Decision and Analysis
Removal of Individual Respondents
1Rule 1.7(b) of the Tribunal’s Rules provides that the Tribunal may add or remove a party. In Sigrist and Carson v. London District Catholic School Board, 2008 HRTO 14 at para. 42, the Tribunal set out the general principles that apply to this issue:
The unnecessary naming of personal respondents is a practice to be discouraged, as this serves to unnecessarily add to the complexity of proceedings and can often operate as a roadblock to resolution. Pursuant to section 45(1) of the Code, a corporation is deemed to be liable for “any act or thing done or omitted to be done in the course of his or her employment by an officer, official, employee or agent”. Where there is no issue as to the ability of a corporate respondent to respond to or remedy an alleged Code infringement and no issue raised as to a corporate respondent’s deemed or vicarious liability for the actions of an individual who is sought to be added as a personal respondent, then in my view the individual ought not be added as a personal respondent in the absence of some compelling juridical reason. A compelling juridical reason may exist, for example, where it is the individual conduct of a proposed personal respondent that is a central issue as opposed to actions which are more in the nature of following organizational practices or policies or where the nature of the alleged conduct of a proposed personal respondent may make it appropriate to award a remedy specifically against that individual if an infringement is found.
2The Tribunal further expanded on these principles in Persaud v. Toronto District School Board, 2008 HRTO 31 at para. 5, the relevant portions of which are attached:
Applying these principles to the Tribunal’s power to remove a personal respondent from a proceeding, the following non-exhaustive list of factors may be helpful in assessing whether a personal respondent should be removed:
Does any compelling reason exist to continue the proceeding as against the personal respondent, such as where it is the individual conduct of the personal respondent that is a central issue or where the nature of the alleged conduct of the personal respondent may make it appropriate to award a remedy specifically against that individual if an infringement is found?
Would any prejudice be caused to any party as a result of removing the personal respondent?

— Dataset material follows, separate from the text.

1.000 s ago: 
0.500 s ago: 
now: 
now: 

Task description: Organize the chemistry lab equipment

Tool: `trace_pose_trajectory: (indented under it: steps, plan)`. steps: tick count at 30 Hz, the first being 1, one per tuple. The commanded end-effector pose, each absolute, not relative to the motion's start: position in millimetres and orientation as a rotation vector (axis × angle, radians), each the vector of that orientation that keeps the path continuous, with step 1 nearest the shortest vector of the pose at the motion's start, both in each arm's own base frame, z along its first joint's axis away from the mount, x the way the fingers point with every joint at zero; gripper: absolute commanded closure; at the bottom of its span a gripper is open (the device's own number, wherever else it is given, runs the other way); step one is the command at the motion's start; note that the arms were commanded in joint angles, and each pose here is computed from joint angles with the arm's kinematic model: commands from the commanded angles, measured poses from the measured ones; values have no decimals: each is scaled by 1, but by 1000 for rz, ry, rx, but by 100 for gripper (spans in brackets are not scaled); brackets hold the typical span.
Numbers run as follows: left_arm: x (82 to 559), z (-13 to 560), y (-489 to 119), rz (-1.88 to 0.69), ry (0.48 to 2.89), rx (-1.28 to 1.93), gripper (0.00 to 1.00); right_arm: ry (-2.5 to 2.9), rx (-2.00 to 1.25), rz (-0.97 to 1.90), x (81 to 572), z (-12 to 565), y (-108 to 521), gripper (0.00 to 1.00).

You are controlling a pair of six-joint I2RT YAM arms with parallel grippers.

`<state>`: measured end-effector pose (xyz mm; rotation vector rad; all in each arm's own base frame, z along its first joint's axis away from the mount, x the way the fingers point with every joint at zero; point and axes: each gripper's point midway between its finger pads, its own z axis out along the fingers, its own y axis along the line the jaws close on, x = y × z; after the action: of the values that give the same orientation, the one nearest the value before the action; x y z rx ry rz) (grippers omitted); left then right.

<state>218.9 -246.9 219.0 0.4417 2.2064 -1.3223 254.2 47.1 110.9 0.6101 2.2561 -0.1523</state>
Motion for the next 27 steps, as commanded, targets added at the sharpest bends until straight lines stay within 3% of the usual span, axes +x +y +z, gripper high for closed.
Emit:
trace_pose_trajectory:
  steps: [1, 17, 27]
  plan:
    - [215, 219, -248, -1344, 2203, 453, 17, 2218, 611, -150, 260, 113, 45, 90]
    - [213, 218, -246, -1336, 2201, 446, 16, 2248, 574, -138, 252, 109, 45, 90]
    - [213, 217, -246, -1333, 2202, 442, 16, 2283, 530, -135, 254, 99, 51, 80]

In considering whether any compelling reason exists to continue the proceeding against a personal respondent, one way of approaching this question is to ask whether it is necessary to involve this person as a party in order to have a fair, just and expeditious resolution of the merits of the complaint.
3The applicant names three individual respondents in his Application, who were all police officers who were in some way associated with the investigation of his allegations of sexual assault. He does not specify in his Application on what basis they were named, but a review of the material filed in this matter reveal that two, Darren Miller and Jeff Dagg, were active members of the investigation team. Until the Tribunal hears the evidence in the upcoming hearing, it will not be clear to what extent, if any, their personal conduct is a necessary part of the applicant’s case.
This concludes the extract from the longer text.